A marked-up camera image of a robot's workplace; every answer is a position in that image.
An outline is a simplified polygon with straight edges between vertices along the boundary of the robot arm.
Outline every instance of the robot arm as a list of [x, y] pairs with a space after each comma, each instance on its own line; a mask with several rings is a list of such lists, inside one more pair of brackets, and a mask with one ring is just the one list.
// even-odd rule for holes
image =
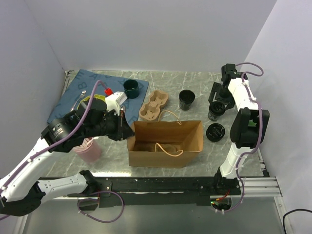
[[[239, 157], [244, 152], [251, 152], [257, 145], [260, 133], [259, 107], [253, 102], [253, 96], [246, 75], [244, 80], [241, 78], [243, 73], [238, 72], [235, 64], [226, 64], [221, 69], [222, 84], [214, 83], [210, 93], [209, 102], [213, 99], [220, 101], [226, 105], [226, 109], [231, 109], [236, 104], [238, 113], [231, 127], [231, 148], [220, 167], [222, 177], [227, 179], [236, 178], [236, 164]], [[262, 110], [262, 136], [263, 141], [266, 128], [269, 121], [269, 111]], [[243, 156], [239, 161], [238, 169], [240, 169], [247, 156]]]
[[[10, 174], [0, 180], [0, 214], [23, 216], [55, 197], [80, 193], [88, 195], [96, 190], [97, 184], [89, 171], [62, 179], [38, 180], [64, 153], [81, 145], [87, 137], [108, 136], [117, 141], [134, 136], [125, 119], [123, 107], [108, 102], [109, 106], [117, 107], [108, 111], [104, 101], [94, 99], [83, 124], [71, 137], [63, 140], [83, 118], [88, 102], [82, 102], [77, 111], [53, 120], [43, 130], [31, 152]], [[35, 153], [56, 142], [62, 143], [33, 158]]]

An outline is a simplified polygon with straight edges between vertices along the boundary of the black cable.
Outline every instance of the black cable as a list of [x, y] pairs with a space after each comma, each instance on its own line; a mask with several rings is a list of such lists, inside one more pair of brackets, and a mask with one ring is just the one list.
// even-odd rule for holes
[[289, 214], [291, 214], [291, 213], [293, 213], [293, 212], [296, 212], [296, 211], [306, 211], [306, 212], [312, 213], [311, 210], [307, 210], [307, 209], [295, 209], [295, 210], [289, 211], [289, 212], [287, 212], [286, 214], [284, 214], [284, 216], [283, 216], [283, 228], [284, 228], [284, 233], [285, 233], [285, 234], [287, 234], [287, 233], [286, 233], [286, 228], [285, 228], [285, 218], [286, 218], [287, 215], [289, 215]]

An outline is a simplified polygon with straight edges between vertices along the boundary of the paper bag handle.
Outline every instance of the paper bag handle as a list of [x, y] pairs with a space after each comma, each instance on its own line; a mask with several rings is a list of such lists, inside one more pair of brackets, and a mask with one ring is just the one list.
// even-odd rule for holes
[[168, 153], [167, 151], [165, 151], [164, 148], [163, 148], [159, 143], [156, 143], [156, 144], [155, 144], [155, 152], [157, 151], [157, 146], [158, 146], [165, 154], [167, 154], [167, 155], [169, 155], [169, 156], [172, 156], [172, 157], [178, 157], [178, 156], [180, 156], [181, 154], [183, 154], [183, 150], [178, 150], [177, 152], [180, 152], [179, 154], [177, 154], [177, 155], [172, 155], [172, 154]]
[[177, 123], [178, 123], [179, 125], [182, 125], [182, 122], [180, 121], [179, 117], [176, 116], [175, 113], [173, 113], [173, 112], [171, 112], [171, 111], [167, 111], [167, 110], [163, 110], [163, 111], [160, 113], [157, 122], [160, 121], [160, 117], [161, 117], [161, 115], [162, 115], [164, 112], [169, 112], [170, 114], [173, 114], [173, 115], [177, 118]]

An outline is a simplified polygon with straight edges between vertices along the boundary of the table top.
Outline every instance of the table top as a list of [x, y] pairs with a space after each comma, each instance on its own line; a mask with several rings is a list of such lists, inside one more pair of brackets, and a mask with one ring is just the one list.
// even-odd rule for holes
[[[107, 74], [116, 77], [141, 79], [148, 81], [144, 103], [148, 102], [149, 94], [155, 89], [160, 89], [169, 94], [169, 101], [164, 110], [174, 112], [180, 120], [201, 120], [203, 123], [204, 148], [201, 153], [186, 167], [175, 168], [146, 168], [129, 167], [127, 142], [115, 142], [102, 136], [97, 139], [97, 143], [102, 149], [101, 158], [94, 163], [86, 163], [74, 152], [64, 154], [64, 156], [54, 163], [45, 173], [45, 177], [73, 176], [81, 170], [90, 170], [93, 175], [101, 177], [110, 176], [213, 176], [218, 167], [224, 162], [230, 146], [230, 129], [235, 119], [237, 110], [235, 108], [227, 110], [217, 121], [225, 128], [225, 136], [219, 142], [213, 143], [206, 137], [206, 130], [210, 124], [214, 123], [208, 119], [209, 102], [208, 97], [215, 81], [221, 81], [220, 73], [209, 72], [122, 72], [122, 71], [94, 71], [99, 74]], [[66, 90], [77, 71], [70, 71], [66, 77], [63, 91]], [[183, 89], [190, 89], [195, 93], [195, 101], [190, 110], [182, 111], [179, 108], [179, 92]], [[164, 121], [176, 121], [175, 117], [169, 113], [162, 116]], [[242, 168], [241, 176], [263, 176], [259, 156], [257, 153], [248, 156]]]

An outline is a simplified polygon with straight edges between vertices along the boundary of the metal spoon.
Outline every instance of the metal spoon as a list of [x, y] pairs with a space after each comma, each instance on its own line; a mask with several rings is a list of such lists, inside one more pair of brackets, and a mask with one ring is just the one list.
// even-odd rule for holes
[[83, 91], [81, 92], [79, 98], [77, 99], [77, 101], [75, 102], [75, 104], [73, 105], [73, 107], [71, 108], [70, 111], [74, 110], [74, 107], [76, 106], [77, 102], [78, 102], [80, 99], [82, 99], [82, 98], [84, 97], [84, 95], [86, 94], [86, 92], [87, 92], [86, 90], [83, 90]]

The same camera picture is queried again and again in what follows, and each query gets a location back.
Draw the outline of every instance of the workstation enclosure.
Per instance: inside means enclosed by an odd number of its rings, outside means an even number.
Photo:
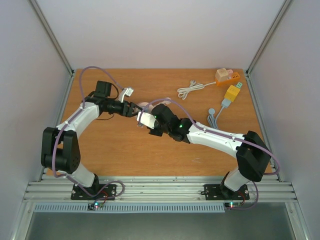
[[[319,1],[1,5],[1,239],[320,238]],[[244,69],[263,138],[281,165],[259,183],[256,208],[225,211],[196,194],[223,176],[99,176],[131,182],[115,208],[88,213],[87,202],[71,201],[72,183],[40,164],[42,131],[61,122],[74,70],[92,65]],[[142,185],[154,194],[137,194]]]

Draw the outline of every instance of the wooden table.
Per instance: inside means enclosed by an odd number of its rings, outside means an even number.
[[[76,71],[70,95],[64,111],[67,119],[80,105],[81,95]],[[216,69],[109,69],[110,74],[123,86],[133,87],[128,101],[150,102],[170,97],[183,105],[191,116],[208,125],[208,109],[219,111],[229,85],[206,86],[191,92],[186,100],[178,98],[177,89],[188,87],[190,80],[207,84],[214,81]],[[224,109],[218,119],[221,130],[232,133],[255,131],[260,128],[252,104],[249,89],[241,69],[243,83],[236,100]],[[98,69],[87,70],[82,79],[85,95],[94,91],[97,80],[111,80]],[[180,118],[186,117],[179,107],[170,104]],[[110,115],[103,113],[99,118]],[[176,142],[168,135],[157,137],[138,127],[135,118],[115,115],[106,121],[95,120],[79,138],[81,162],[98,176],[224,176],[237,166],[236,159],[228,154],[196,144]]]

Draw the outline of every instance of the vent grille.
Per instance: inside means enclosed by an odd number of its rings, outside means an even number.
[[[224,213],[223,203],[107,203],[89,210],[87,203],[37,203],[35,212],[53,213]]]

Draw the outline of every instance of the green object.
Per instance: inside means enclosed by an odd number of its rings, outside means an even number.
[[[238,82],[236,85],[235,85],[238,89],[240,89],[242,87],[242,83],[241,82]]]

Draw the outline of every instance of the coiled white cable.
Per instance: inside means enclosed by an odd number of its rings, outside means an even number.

━━━━━━━━━━━━━━━━━━━━━━━━━━━━━━

Above this task is a listing with pictures in it. Retype only the lines from the one containing "Draw the outline of every instance of the workstation" through the one containing "Draw the outline of every instance of the wooden", both included, and not the pictures.

Result of this exercise
Draw the outline of every instance of the workstation enclosure.
Per instance: inside means enclosed by an odd number of its rings, outside means an even number.
Photo:
[[[319,1],[1,5],[1,239],[320,238]],[[244,69],[263,138],[281,165],[259,183],[256,208],[225,211],[196,194],[223,176],[99,176],[131,182],[115,208],[88,213],[87,202],[71,201],[72,183],[40,164],[42,131],[61,122],[74,70],[92,65]],[[142,185],[154,194],[137,194]]]

Draw the outline of every instance of the wooden table.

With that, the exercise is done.